## TASK STATEMENT
Restrict the output to the lines below starting at the one that contains "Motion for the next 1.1" and ending at the one that contains "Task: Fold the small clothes", and restate them word for word, both ends included.

## RAW DATA
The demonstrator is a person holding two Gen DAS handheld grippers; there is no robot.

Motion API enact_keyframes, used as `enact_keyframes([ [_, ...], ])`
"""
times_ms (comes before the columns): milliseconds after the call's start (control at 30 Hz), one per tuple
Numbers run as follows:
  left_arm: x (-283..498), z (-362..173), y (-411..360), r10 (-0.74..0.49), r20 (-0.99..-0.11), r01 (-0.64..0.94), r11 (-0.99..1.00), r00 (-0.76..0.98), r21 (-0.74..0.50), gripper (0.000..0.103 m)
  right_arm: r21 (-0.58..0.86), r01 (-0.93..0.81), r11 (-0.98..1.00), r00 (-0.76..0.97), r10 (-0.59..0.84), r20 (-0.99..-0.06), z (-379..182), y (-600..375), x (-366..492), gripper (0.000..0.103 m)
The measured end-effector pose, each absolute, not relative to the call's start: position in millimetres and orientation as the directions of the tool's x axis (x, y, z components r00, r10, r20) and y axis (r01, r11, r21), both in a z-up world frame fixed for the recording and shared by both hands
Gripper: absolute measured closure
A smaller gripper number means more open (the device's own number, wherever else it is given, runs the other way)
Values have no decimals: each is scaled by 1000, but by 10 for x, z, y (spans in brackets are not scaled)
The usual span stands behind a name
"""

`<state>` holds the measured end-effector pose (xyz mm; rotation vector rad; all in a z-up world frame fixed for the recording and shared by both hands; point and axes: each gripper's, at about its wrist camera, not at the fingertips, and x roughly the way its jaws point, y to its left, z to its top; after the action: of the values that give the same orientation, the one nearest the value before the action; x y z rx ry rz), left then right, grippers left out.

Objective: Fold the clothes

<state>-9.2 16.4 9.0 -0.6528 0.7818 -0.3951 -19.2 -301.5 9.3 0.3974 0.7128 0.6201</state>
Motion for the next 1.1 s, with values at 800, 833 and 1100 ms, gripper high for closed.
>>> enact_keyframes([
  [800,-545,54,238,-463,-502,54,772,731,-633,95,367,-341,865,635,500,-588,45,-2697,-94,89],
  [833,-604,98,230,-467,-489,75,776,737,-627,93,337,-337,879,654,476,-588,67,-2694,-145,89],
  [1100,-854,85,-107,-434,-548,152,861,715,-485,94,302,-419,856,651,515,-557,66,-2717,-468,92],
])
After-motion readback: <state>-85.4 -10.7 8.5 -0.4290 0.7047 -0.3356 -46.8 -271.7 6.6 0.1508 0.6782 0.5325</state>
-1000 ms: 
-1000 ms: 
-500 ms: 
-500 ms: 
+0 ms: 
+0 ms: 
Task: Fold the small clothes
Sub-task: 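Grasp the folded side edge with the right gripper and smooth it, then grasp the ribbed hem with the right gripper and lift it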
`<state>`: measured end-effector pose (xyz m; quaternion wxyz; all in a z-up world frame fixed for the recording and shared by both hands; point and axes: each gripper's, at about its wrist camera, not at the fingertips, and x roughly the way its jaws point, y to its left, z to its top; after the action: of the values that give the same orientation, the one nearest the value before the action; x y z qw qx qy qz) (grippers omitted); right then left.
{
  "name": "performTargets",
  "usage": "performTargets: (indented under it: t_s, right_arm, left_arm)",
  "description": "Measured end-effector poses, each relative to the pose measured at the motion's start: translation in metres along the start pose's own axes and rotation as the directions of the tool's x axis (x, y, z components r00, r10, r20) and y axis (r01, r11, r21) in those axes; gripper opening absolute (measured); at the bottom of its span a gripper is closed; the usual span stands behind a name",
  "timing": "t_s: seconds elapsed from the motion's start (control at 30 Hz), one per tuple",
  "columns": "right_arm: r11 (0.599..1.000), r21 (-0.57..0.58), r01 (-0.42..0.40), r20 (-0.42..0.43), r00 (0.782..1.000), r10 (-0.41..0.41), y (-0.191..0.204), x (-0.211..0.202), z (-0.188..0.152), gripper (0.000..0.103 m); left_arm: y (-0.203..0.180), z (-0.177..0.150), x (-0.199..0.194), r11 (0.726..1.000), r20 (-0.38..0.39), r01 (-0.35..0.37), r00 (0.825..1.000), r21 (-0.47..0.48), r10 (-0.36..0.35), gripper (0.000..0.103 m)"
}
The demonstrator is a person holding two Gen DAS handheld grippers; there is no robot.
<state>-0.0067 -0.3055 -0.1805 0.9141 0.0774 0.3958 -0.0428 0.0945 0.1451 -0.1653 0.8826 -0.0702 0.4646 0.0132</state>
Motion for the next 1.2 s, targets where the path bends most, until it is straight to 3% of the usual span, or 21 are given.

## OUTPUT
Motion for the next 1.1 s, with values at 800, 833 and 1100 ms, gripper high for closed.
>>> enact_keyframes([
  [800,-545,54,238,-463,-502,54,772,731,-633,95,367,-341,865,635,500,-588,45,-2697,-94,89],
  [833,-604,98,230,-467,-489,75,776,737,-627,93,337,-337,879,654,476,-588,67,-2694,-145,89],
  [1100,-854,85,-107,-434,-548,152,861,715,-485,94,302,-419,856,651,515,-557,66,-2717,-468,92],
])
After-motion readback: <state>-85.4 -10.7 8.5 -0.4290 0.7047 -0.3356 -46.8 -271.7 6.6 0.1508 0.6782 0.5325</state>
-1000 ms: 
-1000 ms: 
-500 ms: 
-500 ms: 
+0 ms: 
+0 ms: 
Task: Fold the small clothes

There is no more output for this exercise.